Nuclear powered cellphones?

And people were worried about health issues before.... :LOL:

There are going to be people who HATE these.... 8)
 
If you selected the radioactive material carefully, that they emit only alpha particles and decay into stable elementals, it should be pretty safe since alpha particles can be blocked by a piece of paper or human skin. Of course, these materials are still dangerous if inhaled, but so do many other chemicals.

IIRC some expensive watches use radium for glowing paint.
 
pcchen said:
IIRC some expensive watches use radium for glowing paint.

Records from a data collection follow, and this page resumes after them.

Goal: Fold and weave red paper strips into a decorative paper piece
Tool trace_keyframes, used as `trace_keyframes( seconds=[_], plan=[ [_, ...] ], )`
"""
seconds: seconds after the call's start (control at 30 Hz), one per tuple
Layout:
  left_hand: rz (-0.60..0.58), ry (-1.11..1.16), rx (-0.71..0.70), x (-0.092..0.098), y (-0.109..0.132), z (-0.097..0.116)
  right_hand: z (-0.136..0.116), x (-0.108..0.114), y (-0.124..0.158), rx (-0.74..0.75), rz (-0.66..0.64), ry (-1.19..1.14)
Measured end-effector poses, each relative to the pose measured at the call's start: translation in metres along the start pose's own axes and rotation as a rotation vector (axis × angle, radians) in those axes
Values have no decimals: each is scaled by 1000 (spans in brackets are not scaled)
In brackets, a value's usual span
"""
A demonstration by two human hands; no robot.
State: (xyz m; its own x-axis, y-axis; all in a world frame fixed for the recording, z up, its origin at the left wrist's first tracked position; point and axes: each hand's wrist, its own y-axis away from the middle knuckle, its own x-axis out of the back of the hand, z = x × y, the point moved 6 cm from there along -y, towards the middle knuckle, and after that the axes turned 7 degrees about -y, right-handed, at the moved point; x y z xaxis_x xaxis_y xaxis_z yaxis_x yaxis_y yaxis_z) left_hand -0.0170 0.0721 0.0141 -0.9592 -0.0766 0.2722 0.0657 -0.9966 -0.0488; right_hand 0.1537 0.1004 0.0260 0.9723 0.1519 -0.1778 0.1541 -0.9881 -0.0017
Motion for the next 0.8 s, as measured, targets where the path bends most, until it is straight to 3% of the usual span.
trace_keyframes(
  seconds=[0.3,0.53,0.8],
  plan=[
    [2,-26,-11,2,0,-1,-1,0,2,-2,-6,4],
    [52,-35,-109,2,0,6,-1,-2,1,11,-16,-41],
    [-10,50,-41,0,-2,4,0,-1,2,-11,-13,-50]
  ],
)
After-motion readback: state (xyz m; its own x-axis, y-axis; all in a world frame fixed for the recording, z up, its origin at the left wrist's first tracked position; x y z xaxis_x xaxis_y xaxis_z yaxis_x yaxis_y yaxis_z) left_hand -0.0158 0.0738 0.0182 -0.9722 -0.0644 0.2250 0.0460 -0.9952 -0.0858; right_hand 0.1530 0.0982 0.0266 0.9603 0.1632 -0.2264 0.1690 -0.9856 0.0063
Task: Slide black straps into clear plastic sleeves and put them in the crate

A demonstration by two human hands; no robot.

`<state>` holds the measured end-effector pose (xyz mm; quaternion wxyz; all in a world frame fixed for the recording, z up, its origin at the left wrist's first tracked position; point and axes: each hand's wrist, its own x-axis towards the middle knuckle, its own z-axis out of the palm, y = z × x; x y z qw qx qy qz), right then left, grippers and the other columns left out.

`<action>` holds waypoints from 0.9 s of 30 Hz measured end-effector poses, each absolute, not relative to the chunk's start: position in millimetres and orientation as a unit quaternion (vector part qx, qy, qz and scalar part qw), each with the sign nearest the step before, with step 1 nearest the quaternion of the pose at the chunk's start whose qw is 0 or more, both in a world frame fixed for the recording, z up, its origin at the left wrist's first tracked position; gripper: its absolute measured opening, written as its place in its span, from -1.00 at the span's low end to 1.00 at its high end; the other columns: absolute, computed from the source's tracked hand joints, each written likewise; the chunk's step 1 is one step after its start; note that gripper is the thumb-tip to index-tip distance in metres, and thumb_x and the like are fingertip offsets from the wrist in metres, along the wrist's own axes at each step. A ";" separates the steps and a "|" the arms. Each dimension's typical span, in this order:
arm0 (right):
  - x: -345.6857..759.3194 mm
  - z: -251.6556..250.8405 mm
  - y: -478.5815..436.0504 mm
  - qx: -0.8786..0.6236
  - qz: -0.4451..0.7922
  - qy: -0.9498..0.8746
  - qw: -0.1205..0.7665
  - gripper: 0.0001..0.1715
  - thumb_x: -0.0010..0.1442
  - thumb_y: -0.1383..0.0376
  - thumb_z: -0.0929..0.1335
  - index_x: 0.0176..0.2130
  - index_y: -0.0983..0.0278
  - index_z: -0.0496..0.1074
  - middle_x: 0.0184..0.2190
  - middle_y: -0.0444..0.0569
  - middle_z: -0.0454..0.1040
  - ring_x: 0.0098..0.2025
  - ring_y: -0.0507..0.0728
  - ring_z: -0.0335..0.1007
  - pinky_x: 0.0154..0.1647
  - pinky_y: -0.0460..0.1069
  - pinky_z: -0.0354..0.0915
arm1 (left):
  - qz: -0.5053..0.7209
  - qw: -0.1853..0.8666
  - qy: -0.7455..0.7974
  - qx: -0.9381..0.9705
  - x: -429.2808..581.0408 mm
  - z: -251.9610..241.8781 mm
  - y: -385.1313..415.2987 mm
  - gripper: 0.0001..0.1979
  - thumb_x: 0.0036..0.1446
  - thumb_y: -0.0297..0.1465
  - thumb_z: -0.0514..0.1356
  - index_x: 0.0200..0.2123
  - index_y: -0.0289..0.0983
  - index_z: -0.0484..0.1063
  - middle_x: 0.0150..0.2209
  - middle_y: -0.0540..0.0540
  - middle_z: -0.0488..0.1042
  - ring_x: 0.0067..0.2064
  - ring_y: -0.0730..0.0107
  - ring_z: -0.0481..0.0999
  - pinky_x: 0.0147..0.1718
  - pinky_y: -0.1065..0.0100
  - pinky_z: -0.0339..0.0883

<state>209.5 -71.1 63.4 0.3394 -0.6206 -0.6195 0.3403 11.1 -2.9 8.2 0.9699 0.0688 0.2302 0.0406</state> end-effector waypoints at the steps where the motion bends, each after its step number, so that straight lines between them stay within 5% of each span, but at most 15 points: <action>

Uh, wasn't that back in the friggin FIFTIES? I thought they banned that long ago once the dangers of cancer were discovered.
 
Tritium...

http://www.sciencearea.com/25MAY00.htm

To the subject of tritium specifically, the decay of tritium releases
one very low energy beta (electron) with insufficient energy to escape
a solution or solid matrix nor to penetrate more than a millimeter or so in a
gas cloud. No beta radiation escapes the illumination capsule. Even
when ingested, tritium is considered by the government to be a trivial
hazard and objectively speaking, presents no hazard. The biological
half-life of tritium (how long it stays in the body) is only a few days
because its tritium oxide, the most common form, is chemically almost
identical to water.

First off, radium is intensely radioactive, indeed the definition of the
Curie was originally that amount of activity in a gram of radium. Radium
was used in luminous paint in the WWII era. It was typically a mix of
radium chloride and activated zinc sulfide. The zinc sulfide absorbs
energy from an alpha particle emitted from the radium and is excited.
A few nanoseconds later it sheds this energy as a photon of visible
light. Radium was a particularly poor choice as an energy source because
it emits copious amounts of highly penetrating gamma rays and because
the high energy alphas destroy the zinc sulfide over time. As an
example, I have a luminous button designed to be worn on the lapel
with a grease-penciled code number on it. It was issued to my dad
in France in WWII and enabled sentries identify people without
the use of a flashlight. This button no longer glows, the radium having
long since destroyed the phosphor but it DOES emit a LOT of radiation.
About 0.1 R/Hr at a foot. I use it as a calibration source in my lab.
It is normally stored in a lead pig. Dad said that they got a couple
hundred of these things packed in a wooden box!

Radium is also particularly bad because it acts chemically enough like
calcium that it seeks the bone when ingested and once incorporated
into bone, it is almost impossible to get rid of. The famous case
of the women who painted instrument dials with radium paint in the
plant in NY involved bone-related problems from the huge amount of
radium absorbed as they used their tongues to point their brushes.

These days tritium, the third isotope of hydrogen, is used as the energy
source. It has a decent half-life, emits only a low energy
beta that does a good job of stimulating phosphors while not presenting
any health risks. And it's cheap since it is a man-made isotope
manufactured in huge quantities by the US govt for weapons purposes.
 
Oh no, Sony needs some of those plutonium-powered thermal batteries that powererd the voyager spaceprobes. Maybe that way they could extend playtime up to as much as ten hours! :D
 
Guden Oden said:
Oh no, Sony needs some of those plutonium-powered thermal batteries that powererd the voyager spaceprobes. Maybe that way they could extend playtime up to as much as ten hours! :D
Pity the player's life time would end up being shortened by a much bigger margin :)

Hee Hee. Already some batteries have messages saying "dispose of properly" and an icon saying not to put them in the rubbish bin. I wonder what a Pu battery would have....
"Dispose of correctly. May really explode if a critically large collection is crushed/detonated".